Task goal » Only the lines from the top of the material through the line containing "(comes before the" should be restated, each one exactly.

Collected data »
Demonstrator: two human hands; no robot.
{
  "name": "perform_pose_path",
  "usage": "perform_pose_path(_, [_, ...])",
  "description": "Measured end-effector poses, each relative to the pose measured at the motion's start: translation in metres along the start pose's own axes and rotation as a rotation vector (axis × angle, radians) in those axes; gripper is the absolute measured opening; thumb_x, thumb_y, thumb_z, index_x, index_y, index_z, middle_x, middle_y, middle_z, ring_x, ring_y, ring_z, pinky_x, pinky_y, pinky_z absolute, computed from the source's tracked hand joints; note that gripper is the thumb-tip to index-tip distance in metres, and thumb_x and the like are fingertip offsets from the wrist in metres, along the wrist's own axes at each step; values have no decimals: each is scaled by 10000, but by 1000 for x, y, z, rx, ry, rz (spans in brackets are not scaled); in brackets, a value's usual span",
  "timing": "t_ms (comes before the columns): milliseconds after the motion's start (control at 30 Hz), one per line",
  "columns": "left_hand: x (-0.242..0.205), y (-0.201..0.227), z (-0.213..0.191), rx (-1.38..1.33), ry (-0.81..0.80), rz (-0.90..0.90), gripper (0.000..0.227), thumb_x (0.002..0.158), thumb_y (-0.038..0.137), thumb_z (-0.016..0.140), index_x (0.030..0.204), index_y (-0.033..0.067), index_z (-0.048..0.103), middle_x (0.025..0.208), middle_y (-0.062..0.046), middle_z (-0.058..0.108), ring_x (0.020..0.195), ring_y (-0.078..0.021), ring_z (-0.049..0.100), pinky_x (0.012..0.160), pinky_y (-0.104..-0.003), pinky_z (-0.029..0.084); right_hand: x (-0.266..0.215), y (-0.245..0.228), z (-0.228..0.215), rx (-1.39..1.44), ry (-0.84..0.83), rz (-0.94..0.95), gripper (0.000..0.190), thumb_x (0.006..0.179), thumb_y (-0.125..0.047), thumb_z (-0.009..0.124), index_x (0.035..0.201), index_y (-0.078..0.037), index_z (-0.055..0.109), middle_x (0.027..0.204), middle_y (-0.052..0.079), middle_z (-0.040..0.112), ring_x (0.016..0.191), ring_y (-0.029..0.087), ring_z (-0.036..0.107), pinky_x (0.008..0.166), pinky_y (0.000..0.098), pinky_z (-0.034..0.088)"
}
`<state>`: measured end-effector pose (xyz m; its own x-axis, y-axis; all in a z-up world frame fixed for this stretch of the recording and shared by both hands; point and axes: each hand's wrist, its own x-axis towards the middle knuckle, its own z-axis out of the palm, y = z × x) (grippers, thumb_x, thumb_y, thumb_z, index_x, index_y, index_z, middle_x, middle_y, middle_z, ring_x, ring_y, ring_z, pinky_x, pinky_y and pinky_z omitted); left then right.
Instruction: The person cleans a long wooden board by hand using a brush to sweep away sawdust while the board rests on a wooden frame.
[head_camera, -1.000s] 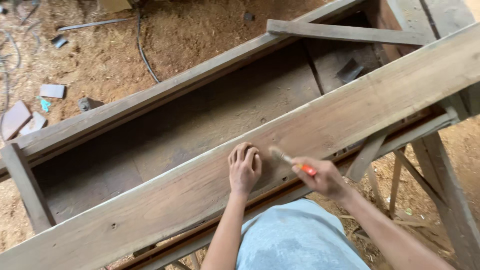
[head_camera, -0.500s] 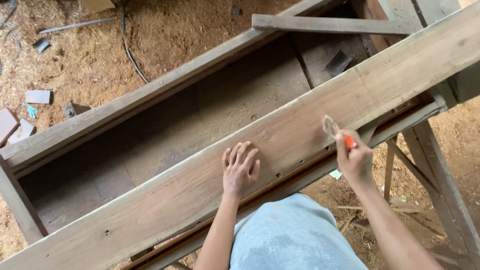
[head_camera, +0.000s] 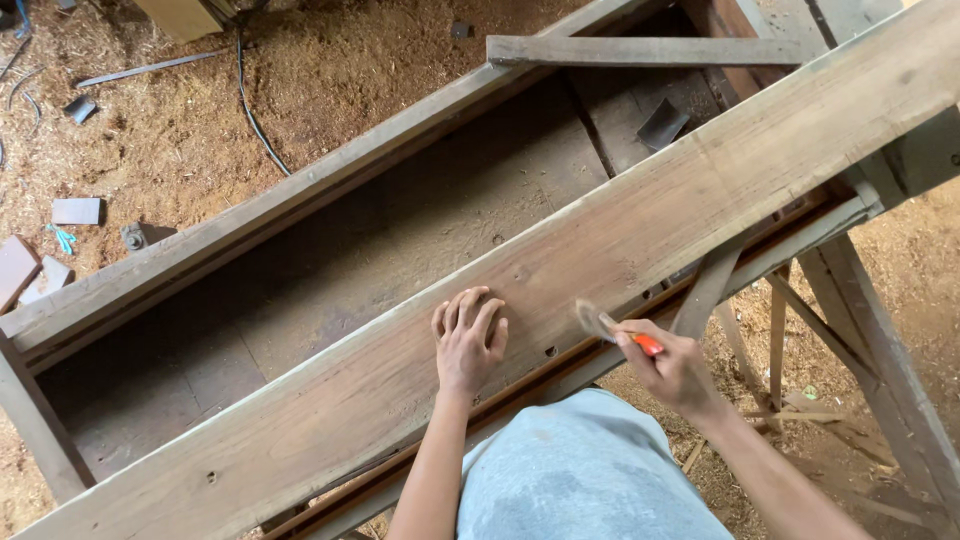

Task solution »
Demonstrator: two human hands; no robot.
{
  "name": "perform_pose_path",
  "usage": "perform_pose_path(_, [_, ...])",
  "description": "Measured end-effector poses, each relative to the pose measured at the motion's start: translation in metres along the start pose's own axes and rotation as a rotation vector (axis × angle, radians) in those axes; gripper is the absolute measured opening; thumb_x, thumb_y, thumb_z, index_x, index_y, index_z, middle_x, middle_y, middle_z, ring_x, ring_y, ring_z, pinky_x, pinky_y, pinky_z absolute, computed from the source's tracked hand joints; note that gripper is the thumb-tip to index-tip distance in metres, and thumb_x and the like are fingertip offsets from the wrist in metres, along the wrist's own axes at each step; values have no decimals: each is scaled by 10000, but by 1000 for x, y, z, rx, ry, rz (spans in brackets are not scaled); in brackets, a value's usual span",
  "timing": "t_ms (comes before the columns): milliseconds after the motion's start (control at 30 Hz), one per line",

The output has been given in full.